» Assignment
Please make sure what you return matches the listing below exactly, minus its pictures.

Data shown section start

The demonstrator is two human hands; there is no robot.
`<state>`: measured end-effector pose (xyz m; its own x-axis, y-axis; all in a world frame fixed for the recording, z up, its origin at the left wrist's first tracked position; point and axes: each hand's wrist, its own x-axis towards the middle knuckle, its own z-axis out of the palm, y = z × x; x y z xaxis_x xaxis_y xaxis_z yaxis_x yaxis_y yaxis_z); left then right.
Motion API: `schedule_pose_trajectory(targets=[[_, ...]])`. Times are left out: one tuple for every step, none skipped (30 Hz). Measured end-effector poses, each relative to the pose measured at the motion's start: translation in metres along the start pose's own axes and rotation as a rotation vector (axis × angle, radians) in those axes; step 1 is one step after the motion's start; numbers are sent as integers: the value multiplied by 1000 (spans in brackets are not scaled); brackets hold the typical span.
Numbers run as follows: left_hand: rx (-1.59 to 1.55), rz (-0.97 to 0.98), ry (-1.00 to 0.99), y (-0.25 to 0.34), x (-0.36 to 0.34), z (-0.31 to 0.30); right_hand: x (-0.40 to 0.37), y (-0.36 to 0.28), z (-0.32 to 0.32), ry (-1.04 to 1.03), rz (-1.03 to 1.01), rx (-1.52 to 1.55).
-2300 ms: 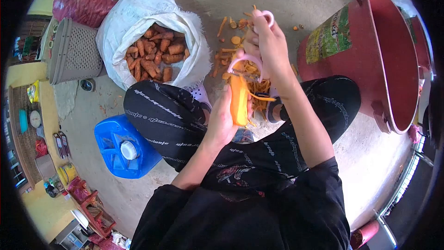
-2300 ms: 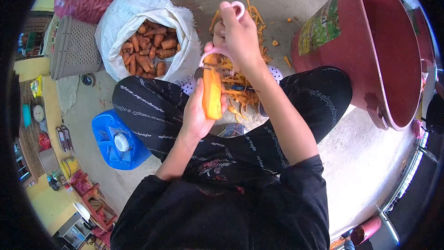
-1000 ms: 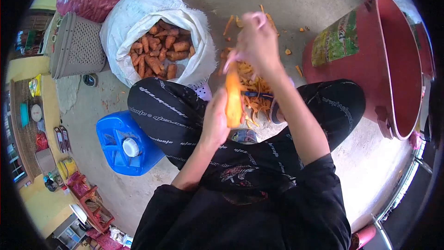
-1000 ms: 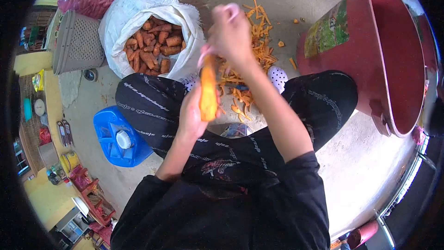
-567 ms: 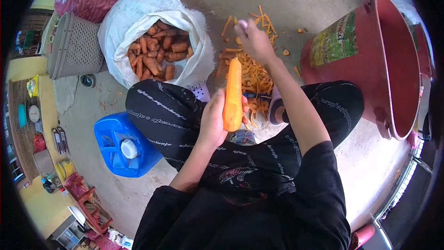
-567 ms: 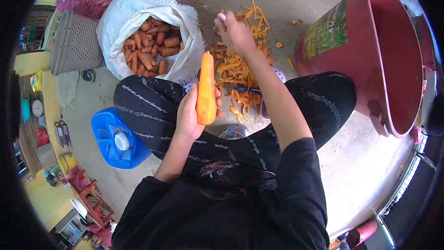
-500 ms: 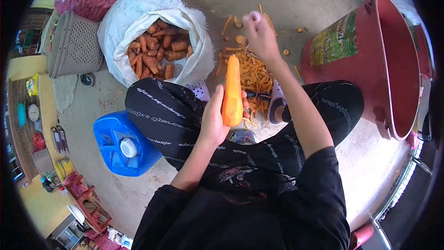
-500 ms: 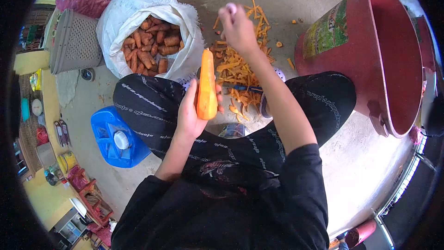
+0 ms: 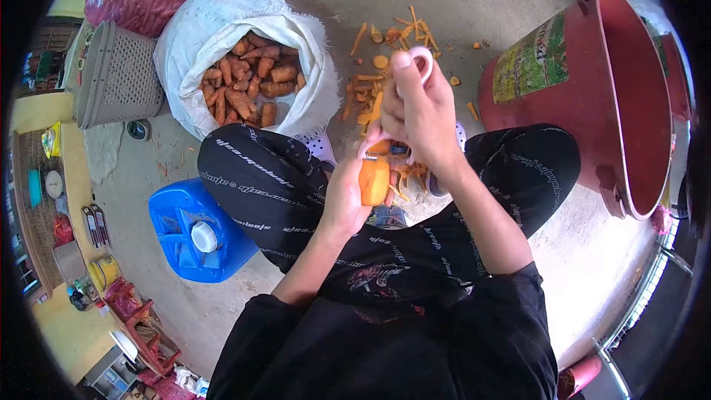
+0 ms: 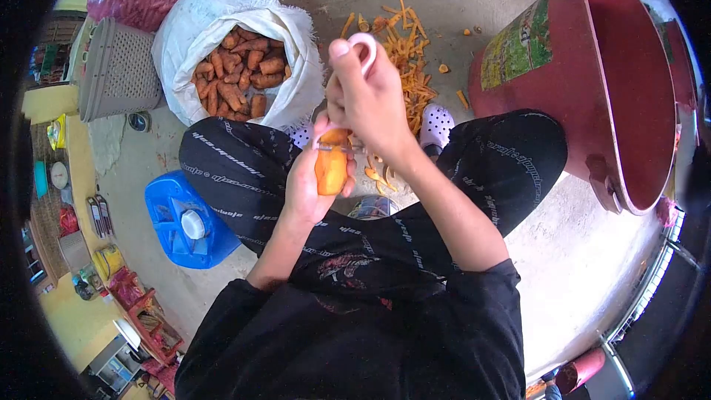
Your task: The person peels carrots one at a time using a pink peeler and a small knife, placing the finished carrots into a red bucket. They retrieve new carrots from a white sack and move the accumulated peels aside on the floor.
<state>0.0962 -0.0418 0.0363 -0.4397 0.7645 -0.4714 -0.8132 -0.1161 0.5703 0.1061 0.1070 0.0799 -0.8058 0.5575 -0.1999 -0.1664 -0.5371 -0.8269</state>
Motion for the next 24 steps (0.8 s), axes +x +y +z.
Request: schedule_pose_trajectory(targets=[[-17, -23, -11, -2, -3, -2, 13, 2, -6, 28, -11, 4], [-32, -47, -23, -3, -6, -4, 26, 2, -12, 58, -25, 8], [-47, -61, -42, -4, -5, -5, 39, -6, -18, 74, 40, 55], [-54, -65, 11, -5, -4, -9, 53, 5, -21, 48, 32, 10], [-60, -77, 64, -8, -5, -13, 64, 28, -25, 32, 27, -33], [-72, -77, 104, -10, 0, -14, 72, 34, -22, 7, 10, -89], [-6, -63, 121, -9, 0, -16, 78, 39, -21, 36, -74, -243], [14, -61, 79, -11, -2, -16, 82, 41, -26, 83, -91, -418], [35, -62, 46, -9, -7, -14, 92, 44, -32, 128, -101, -588], [58, -56, 7, -6, -9, -10, 107, 47, -40, 171, -117, -759], [27, -45, 3, -2, -10, -6, 124, 60, -61, 116, 32, -810], [38, -18, 22, 0, -9, -4, 126, 73, -75, 139, -56, -926], [46, 13, 42, 2, -7, -1, 130, 84, -87, 158, -148, -1042], [53, 38, 69, 2, -7, -1, 130, 89, -92, 175, -233, -1155], [44, 45, 65, 3, -7, -2, 117, 75, -85, 126, -234, -1246], [36, 49, 58, 4, -5, -3, 113, 72, -87, 88, -224, -1320], [31, 51, 48, 5, -3, -3, 111, 70, -91, 55, -214, -1394], [32, 53, 61, 4, -2, -2, 108, 65, -92, 25, -204, -1469], [31, 54, 74, 4, -1, -1, 104, 62, -93, 41, -261, -1410], [30, 55, 88, 3, 0, 0, 99, 59, -94, 55, -318, -1349], [11, 42, 85, 2, 3, -2, 95, 56, -92, 63, -376, -1286], [-6, 26, 85, 1, 5, -6, 87, 46, -82, 61, -280, -1070], [-23, 12, 85, 1, 7, -10, 79, 32, -71, 58, -186, -854], [-35, -1, 64, 1, 8, -13, 70, 19, -61, 55, -93, -639]])
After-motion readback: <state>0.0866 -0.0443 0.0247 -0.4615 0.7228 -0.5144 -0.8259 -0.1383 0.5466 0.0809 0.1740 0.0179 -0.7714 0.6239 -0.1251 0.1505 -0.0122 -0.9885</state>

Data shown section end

» Response for this exercise
The demonstrator is two human hands; there is no robot.
`<state>`: measured end-effector pose (xyz m; its own x-axis, y-axis; all in a world frame fixed for the recording, z up, its origin at the left wrist's first tracked position; point and axes: each hand's wrist, its own x-axis towards the middle knuckle, its own z-axis out of the palm, y = z × x; x y z xaxis_x xaxis_y xaxis_z yaxis_x yaxis_y yaxis_z); left then right.
Motion API: `schedule_pose_trajectory(targets=[[_, ...]])`. Times are left out: one tuple for every step, none skipped (30 Hz). Measured end-effector poses, each relative to the pose measured at the motion's start: translation in metres along the start pose's own axes and rotation as a rotation vector (axis × angle, radians) in those axes; step 1 is one step after the motion's start; numbers are sent as integers: the value multiplied by 1000 (spans in brackets are not scaled); brackets hold the typical span.
Numbers run as follows: left_hand: rx (-1.59 to 1.55), rz (-0.97 to 0.98), ry (-1.00 to 0.99), y (-0.25 to 0.34), x (-0.36 to 0.34), z (-0.31 to 0.30); right_hand: x (-0.40 to 0.37), y (-0.36 to 0.28), z (-0.32 to 0.32), ry (-1.04 to 1.03), rz (-1.03 to 1.01), rx (-1.52 to 1.55).
-2300 ms: 
-2300 ms: 
-1000 ms: 
-1000 ms: 
-567 ms: 
-567 ms: 
-500 ms: 
-500 ms: 
+0 ms: 
+0 ms: 
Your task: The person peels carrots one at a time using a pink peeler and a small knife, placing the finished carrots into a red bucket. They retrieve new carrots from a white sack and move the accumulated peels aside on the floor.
<state>0.0962 -0.0418 0.0363 -0.4397 0.7645 -0.4714 -0.8132 -0.1161 0.5703 0.1061 0.1070 0.0799 -0.8058 0.5575 -0.1999 -0.1664 -0.5371 -0.8269</state>
Motion for the next 24 steps (0.8 s), axes +x +y +z.
Request: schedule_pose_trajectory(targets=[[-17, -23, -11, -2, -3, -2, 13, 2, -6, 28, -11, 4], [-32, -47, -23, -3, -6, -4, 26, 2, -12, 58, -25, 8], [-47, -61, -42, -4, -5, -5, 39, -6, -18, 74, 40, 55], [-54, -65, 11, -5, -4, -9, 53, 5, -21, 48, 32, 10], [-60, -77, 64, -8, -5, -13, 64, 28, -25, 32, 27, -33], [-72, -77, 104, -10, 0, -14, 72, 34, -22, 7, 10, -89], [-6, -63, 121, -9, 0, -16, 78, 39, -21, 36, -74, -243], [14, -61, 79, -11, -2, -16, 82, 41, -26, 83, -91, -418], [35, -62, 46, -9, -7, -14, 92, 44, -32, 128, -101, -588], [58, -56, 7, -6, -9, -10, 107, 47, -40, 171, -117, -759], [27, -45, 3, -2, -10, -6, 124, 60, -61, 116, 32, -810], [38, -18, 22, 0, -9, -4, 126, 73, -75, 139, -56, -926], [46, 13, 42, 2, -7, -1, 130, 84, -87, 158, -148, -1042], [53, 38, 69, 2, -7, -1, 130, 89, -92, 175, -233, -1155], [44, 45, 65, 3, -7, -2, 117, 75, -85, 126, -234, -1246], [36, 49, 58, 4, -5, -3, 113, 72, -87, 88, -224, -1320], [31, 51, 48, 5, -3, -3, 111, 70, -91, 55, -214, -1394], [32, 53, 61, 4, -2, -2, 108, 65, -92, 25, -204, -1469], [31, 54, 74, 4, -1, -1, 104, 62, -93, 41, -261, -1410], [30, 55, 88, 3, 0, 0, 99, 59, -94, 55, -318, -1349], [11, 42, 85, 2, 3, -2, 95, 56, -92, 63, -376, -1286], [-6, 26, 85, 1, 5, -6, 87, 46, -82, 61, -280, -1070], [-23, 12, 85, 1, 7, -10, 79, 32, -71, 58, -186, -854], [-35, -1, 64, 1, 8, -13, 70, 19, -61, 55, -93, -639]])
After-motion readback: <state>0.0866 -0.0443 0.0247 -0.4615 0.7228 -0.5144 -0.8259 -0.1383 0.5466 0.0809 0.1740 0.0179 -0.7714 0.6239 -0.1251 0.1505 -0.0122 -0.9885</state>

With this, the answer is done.